Era la hora de los payasos y un imprudente desde los palcos preguntó en qué pensaba gastar el medio melón que acababa de ganar. Timoteo, luego de jalarse la nariz y descubrir su rostro maquillado en exceso, y un lagrimón mal dibujado, indicó que un porcentaje iría a los proyectos y activismos que usualmente apoyaba, protección de animales, causas ecológicas, inmigración o racismo, o todas juntas. Casi todos soltaron una carcajada. Yo aplaudí con fuerza y grité “otra, otra”.
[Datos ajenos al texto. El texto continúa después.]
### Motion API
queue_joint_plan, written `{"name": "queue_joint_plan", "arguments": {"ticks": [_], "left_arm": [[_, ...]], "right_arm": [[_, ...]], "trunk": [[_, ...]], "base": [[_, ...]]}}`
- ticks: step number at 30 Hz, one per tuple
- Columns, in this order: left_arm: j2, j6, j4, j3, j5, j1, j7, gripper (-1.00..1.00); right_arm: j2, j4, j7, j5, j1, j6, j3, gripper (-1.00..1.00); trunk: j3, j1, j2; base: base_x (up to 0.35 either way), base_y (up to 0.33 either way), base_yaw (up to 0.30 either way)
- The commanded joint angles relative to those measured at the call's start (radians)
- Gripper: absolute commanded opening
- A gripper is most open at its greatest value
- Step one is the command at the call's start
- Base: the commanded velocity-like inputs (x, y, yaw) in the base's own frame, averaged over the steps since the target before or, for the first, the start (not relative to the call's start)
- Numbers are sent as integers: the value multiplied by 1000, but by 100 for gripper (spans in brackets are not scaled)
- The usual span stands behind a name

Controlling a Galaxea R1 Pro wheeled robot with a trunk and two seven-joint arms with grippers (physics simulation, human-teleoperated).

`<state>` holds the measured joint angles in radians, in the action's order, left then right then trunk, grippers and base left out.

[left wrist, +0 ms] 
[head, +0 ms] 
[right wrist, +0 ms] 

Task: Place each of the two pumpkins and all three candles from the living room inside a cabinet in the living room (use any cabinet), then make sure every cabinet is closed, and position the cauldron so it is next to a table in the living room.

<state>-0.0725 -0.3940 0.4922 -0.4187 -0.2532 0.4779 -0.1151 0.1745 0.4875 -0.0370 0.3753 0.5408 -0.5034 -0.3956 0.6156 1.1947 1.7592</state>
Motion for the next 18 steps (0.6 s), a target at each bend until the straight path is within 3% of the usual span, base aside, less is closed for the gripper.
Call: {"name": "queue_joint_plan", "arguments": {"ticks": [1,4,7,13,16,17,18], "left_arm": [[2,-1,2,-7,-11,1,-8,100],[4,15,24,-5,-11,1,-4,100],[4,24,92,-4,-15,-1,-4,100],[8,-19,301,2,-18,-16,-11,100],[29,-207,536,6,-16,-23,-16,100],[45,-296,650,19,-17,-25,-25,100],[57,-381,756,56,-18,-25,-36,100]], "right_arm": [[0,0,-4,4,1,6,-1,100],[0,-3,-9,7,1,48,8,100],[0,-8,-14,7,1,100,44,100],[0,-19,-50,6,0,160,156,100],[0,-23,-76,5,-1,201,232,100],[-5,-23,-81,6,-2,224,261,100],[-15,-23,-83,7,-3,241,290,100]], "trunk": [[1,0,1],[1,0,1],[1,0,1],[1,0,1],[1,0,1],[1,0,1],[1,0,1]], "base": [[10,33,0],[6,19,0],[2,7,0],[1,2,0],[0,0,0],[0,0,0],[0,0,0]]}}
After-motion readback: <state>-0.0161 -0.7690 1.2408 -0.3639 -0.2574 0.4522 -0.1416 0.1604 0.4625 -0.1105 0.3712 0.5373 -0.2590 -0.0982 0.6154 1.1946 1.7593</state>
Al menos un par de miles de personas se habían reunido para la función. Y el artista no defraudó a su público curioso, y lo hizo reír, reflexionar, conmoverse, y en cierta medida, lo escandalizó —justo cuando el motociclista se metía al Círculo de la Muerte, unos padres de familia sacaron a tirones a sus hijitos y les evitaron esas referencias directas al sexo sucio, a los niggers, y a la escasez de inmigrantes en estos lares tan ricos e industriosos. Todos nos reímos, suspiramos, reflexionamos y nos escandalizamos de nuevo, en cierto sentido, cómplices. Y al final, aplaudimos incesantes, de pie, y el artista nos concedió una segunda venia. Pero la magia de las bambalinas, sus luces, destellos y efectos sonoros llegaba a su fin.

IV
La visita de Junot dejó un eco en el pueblo, tras los gritos de los pájaros que ya comenzaban su migración hacia el sur. Los trabajos del campo, ordeñar las vacas y los cerdos, granar la cosecha, se vieron de golpe renovados por el paso de este circo profano, con mujer barbuda, niña contorsionista que fuma con el pie y entrenador y taquillero que acumula problemas de alcohol y denuncias por pederastia en cada pueblo que pasa. Durante un par de días Junot alimentaría nuestro imaginario, nuestras conversaciones en el café, nuestras tardes en los potreros: quién se lo hubiera imaginado tan intelectual, con esa literatura tan vital y callejera, dijeron algunos con su admiración de provincia. Quién lo hubiera pensado tan amanerado, con ese dominicano lujurioso que representa en sus textos, dijeron los alfas del pueblo, un poco decepcionados. Y cómo era eso que un escritor también podía hacer las veces de stand up comedian, decían entre muchísimas copas escritores tartamudos, tímidos incluso de ordenar la siguiente cerveza. Días después llegó el rumor de una parroquia vecina. El grupo coral del programa de escritura creativa había quedado ofendido, ante sus provocaciones reiterativas de género, cultura patriarcal y heteronormatividad. Pero pasó, como todo, y lo olvidamos. Llegó el invierno con sus vientos fríos que todo lo limpian y nos sentamos de nuevo junto al hogar a contarnos historias de bestias desaparecidas, plagas y el futuro de estos campos.